While this study provides some insights into the implementation of the Carbon-Inclusive Policy in the ridesplitting sector, several limitations warrant consideration and present opportunities for future research: (1) Stakeholder scope: The current model focuses on three primary stakeholders: the government, shared mobility companies, and travelers. Future studies should expand this scope to include other affected parties, such as traditional taxi businesses, to provide a more comprehensive understanding of the policy’s broader economic and social implications. (2) Carbon tax credit optimization: An in-depth exploration of the impacts of varying carbon tax credit levels on ridesplitting adoption would provide valuable data for policy refinement. Additionally, assessing the feasibility of implementing Environmental, Social, and Governance (ESG) principles in the ridesplitting industry could offer crucial guidance for sustainable transportation development. (3) Empirical validation: While the evolutionary game model provides theoretical insights, empirical studies quantifying the actual carbon reduction achieved through the implementation of the Carbon-Inclusive Policy would furnish practical evidence to support policy formulation and decision-making processes. (4) Regional variability: The current study’s findings may not be universally applicable due to regional differences in transportation infrastructure, cultural attitudes towards shared mobility, and existing environmental policies.
By addressing these research gaps, future studies can contribute to a more nuanced and holistic understanding of the complex interplay between policy, technology, and sustainable transportation practices.

Author Contributions

Z.J.: Conceptualization, Methodology, Software (Matlab 9.12.0.1884302 (R2022a)), Formal analysis, Investigation, Data Curation, Writing—Original Draft, Visualization, Validation; Y.L.: Resources, Methodology, Visualization, Formal analysis, Validation; D.G.: Data Curation, Investigation, Formal analysis, Validation; M.T.: Conceptualization, Methodology, Resources, Supervision, Project administration, Funding acquisition, Writing—Review and Editing.
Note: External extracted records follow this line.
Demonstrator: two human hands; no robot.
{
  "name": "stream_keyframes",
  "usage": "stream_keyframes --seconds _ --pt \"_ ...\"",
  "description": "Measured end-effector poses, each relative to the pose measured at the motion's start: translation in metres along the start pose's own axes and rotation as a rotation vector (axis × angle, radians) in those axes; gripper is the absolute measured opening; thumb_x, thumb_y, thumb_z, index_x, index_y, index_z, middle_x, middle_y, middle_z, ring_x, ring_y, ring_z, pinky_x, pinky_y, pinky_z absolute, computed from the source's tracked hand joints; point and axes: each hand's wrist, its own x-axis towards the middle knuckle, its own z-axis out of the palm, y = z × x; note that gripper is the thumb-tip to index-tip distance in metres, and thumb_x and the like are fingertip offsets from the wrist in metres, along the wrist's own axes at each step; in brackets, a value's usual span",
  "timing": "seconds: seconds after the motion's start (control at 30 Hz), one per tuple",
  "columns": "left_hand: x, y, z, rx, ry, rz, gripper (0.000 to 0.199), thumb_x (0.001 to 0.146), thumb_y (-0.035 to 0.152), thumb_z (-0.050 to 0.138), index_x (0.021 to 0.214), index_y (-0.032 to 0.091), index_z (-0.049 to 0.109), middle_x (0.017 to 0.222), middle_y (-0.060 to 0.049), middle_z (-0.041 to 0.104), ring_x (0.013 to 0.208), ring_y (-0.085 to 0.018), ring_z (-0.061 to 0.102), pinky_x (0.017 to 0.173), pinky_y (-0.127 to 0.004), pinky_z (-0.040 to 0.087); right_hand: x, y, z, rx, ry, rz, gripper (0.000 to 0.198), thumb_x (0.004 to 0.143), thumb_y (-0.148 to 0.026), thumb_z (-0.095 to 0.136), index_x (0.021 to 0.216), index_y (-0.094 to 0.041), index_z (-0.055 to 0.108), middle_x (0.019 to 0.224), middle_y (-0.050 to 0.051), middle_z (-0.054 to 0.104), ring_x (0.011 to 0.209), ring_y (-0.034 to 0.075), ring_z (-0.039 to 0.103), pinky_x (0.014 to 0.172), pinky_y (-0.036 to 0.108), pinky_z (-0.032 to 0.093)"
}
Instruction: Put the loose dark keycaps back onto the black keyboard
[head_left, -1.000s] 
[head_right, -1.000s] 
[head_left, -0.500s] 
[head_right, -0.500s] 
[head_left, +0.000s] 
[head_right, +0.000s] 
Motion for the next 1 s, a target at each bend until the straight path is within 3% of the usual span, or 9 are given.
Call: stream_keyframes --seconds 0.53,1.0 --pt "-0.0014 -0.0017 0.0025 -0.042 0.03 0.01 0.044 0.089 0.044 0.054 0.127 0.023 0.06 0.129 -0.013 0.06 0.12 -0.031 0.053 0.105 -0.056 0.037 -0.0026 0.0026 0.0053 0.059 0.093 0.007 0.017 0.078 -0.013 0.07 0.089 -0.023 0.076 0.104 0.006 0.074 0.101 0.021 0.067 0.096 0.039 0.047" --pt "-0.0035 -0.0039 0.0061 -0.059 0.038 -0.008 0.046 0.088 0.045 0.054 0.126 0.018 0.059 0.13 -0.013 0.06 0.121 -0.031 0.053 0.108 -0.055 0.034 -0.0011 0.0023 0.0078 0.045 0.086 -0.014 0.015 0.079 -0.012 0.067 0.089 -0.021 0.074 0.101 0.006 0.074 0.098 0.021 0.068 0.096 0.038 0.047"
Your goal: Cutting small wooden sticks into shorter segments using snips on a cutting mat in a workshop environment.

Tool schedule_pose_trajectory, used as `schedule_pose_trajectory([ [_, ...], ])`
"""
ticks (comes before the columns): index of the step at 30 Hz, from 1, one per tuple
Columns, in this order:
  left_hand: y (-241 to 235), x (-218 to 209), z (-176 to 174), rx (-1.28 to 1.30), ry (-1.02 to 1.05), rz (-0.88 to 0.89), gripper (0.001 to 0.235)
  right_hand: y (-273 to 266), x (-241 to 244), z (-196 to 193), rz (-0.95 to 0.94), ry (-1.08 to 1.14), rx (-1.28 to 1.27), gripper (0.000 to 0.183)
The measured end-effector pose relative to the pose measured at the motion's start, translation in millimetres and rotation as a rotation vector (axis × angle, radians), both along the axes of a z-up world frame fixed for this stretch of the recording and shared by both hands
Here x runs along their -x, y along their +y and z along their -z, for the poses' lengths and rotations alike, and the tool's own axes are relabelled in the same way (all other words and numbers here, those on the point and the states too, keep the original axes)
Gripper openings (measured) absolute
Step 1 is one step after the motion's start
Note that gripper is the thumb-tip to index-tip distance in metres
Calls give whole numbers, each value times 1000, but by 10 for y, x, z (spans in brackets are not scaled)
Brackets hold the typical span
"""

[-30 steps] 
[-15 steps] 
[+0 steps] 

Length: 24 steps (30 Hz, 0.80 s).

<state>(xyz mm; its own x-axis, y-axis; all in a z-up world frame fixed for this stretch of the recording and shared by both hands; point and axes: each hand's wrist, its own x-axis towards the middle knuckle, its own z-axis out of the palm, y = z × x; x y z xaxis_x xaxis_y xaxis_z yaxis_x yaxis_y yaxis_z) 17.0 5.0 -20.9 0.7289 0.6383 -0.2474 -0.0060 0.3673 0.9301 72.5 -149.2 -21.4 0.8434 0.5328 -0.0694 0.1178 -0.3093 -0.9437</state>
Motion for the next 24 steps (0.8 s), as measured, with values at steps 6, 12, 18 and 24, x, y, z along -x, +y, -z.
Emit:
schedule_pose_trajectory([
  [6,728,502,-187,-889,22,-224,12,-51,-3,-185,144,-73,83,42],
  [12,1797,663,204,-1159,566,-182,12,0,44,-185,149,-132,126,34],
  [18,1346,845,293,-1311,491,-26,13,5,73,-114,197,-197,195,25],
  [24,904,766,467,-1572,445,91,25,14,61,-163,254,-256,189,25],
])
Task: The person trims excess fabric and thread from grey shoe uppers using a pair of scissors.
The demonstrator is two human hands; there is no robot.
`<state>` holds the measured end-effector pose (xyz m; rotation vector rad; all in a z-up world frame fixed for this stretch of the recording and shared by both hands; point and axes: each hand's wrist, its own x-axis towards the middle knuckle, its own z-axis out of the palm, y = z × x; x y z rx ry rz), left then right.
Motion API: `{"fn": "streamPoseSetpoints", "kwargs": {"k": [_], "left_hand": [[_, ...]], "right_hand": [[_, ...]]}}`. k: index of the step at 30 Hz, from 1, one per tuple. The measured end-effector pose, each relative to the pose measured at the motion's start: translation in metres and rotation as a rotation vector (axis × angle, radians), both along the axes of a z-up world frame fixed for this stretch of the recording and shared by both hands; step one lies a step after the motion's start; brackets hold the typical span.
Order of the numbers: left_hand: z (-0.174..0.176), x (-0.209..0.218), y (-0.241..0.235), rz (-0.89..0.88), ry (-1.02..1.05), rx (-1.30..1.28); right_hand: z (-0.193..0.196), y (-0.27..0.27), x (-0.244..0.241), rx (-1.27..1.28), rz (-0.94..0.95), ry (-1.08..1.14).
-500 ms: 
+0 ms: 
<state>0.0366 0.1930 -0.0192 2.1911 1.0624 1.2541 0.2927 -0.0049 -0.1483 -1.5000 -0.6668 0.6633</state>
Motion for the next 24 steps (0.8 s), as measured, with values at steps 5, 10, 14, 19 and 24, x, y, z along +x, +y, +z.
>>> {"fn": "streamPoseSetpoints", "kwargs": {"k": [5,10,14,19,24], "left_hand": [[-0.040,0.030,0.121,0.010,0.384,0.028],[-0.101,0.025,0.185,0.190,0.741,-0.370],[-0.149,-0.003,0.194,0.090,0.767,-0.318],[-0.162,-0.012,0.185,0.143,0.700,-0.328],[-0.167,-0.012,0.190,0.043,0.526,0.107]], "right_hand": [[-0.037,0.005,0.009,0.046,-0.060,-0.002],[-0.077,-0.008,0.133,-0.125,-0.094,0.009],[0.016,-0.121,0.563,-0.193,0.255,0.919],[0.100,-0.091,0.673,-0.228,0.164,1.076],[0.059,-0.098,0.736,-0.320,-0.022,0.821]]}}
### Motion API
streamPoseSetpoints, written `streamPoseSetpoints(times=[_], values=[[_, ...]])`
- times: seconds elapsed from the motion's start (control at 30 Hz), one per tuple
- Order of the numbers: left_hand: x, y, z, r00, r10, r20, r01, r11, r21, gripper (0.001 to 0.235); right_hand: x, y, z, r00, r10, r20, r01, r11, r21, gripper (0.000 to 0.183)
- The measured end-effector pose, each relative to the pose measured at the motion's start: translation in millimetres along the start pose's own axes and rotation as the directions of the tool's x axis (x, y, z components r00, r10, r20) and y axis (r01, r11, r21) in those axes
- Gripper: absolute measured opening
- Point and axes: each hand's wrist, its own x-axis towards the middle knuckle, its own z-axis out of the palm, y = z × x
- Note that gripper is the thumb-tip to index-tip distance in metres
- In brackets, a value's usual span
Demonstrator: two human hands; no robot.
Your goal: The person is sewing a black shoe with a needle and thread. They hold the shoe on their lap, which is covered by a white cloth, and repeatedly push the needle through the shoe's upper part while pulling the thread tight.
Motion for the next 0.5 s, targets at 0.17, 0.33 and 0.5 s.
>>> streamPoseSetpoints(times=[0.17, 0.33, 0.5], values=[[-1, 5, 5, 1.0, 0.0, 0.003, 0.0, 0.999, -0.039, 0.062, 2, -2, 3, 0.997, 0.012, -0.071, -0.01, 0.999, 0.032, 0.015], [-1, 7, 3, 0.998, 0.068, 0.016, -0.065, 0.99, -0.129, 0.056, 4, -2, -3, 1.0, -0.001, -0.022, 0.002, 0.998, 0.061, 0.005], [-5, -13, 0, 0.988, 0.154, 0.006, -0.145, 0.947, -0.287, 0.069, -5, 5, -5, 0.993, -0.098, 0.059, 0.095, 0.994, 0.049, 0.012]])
All authors have read and agreed to the published version of the manuscript.

Funding

This study was supported by the Nature Science Foundation of China [Grant number: 52302441] and the Science and Technology Commission of Shanghai Municipality [Grant number: 22dz1207500].

Data Availability Statement

The original contributions presented in the study are included in the article, further inquiries can be directed to the corresponding author.

Conflicts of Interest

The authors declare no conflict of interest.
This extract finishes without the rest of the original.